When you have a conversation with more tokens than a model can handle (like more than 4096 tokens for gpt-3.5-turbo), you’ll need to shorten your text to fit the limit. But be careful. If you remove a message from the conversation, the model will not know about it anymore.

Also, you might receive incomplete replies if your conversation is too long. For instance, if your gpt-3.5-turbo conversation is 4090 tokens long, you’ll only get a reply of 6 tokens.

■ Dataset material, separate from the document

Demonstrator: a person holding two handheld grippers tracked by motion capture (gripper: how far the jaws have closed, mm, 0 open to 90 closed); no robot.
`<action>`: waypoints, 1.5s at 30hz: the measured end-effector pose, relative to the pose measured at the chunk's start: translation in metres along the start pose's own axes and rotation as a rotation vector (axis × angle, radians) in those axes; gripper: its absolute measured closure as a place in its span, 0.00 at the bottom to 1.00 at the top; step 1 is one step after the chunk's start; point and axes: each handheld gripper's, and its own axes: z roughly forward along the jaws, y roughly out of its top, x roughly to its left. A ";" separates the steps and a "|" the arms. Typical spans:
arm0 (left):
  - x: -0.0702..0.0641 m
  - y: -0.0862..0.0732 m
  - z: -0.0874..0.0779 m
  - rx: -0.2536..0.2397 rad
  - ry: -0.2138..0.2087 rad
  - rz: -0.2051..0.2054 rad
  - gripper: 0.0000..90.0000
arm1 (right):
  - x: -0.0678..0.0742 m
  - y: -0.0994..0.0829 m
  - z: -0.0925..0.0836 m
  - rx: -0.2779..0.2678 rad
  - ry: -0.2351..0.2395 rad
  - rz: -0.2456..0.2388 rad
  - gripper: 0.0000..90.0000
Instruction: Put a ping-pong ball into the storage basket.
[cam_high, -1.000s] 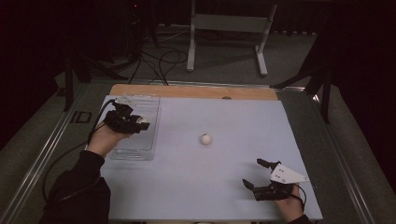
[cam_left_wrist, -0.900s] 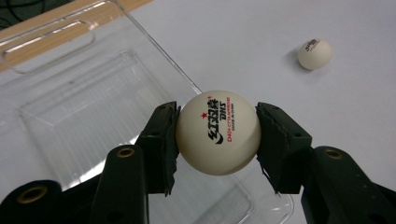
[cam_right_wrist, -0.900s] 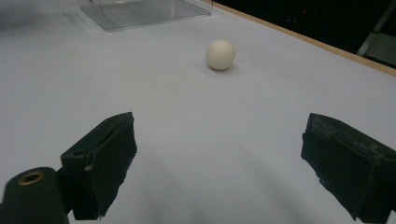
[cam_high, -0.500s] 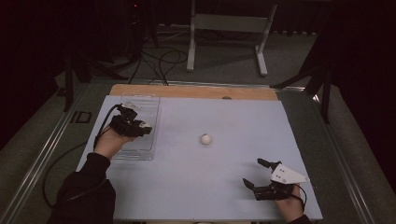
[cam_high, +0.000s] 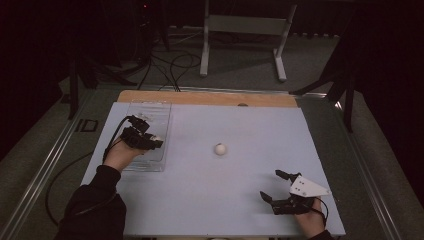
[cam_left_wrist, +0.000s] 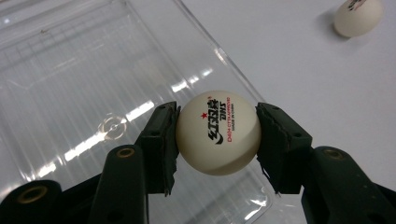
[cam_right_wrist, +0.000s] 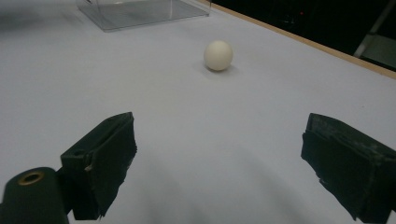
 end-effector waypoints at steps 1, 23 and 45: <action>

The query below allows you to get messages up to your desired token limits:

WITH cte AS (
  SELECT role, content, created, n_tokens,
         SUM(tokens) OVER (ORDER BY created DESC) AS cumulative_sum
  FROM message
)

SELECT role, content, created, n_tokens, cumulative_sum
FROM cte
WHERE cumulative_sum <= <MAX_HISTORY_TOKENS>;

`MAX_HISTORY_TOKENS` represents the conversation history you want to keep for the chat completion and follow the following formula:

MAX_HISTORY_TOKENS = MODEL_MAX_TOKENS – NUM_SYSTEM_TOKENS – NUM_COMPLETION_TOKENS

Let’s use the example seen above and assume that the desired completion length is 100 tokens (`NUM_COMPLETION_TOKENS=90`).

MAX_HISTORY_TOKENS = 4096 – 6 – 90 = 4000

{
  "model": "gpt-3.5-turbo", // MODEL_MAX_TOKENS = 4096
  "messages": [
         {"role": "system", "content": "You are a helpful assistant."}, // NUM_SYSTEM_TOKENS = 6
         {"role": "user", "content": "Who won the world series in 2020?"},
         {"role": "assistant", "content": "The Los Angeles Dodgers won the World Series in 2020."},
         {"role": ...}
         .
         .
         .
         {"role": "user", "content": "Great! Have a great day."// MAX_HISTORY_TOKENS = 4000
    ] 
}

Conclusion

In summary, the pg_tiktoken extension provides fast and efficient tokenization using the BPE algorithm within Postgres, making it easier to analyze and process text data for various applications. We explored how to use the tiktoken_count function to query the database and retrieve messages that fit within OpenAI’s model limits and how to avoid failing API calls. 

What is your use case for the pg_tiktoken extension and AI? We would love to hear your feedback and learn about features you would like to see added to the  pg_tiktoken in future updates.

We look forward to seeing the natural language processing applications you will build with pg_tiktoken!